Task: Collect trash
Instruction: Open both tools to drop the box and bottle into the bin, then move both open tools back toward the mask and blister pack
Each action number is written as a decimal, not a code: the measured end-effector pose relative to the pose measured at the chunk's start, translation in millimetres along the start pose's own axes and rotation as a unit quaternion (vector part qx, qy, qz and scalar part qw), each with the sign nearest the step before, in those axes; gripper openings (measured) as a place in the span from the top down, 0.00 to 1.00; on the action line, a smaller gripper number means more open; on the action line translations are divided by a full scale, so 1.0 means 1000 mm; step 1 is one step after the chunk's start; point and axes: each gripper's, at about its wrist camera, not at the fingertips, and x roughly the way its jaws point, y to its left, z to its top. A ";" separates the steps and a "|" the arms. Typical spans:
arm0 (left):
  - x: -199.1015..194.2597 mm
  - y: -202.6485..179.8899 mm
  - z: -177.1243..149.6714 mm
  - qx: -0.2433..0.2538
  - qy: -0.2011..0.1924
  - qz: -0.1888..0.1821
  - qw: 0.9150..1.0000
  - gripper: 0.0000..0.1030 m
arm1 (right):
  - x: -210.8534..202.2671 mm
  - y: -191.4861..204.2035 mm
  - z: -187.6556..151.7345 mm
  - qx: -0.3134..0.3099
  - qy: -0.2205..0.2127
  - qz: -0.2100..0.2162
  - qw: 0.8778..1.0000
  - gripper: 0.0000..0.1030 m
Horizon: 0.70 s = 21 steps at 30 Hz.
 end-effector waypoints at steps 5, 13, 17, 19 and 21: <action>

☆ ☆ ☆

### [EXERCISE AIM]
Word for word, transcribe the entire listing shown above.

### [SOLUTION TO THE EXERCISE]
Task: Collect trash
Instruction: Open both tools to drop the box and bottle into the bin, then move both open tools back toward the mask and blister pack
Each action number is written as a decimal, not a code: the measured end-effector pose relative to the pose measured at the chunk's start, translation in millimetres along the start pose's own axes and rotation as a unit quaternion (vector part qx, qy, qz and scalar part qw), each with the sign nearest the step before, in those axes; gripper openings (measured) as a place in the span from the top down, 0.00 to 1.00; on the action line, a smaller gripper number means more open; on the action line translations are divided by a full scale, so 1.0 means 1000 mm; step 1 is one step after the chunk's start; point and axes: each gripper's, at about its wrist camera, not at the fingertips, and x roughly the way its jaws point, y to its left, z to its top. A ";" separates the steps and a "|" the arms. Typical spans:
arm0 (left):
  - x: -199.1015..194.2597 mm
  - y: -202.6485..179.8899 mm
  - z: -177.1243..149.6714 mm
  - qx: -0.2433..0.2538
  - qy: -0.2011..0.1924
  - qz: -0.1888..0.1821
  - qw: 0.9150..1.0000
  - gripper: 0.0000..0.1030 m
arm1 (right):
  - x: -210.8534..202.2671 mm
  - y: -191.4861..204.2035 mm
  - z: -187.6556..151.7345 mm
  - qx: -0.3134..0.3099
  - qy: -0.2205..0.2127
  - qz: -0.2100..0.2162
  - qw: 0.8778..1.0000
  - gripper: 0.0000..0.1030 m
Horizon: 0.70 s = 21 steps at 30 Hz.
 end-effector waypoints at steps 5, 13, 17, 19 and 21: <action>

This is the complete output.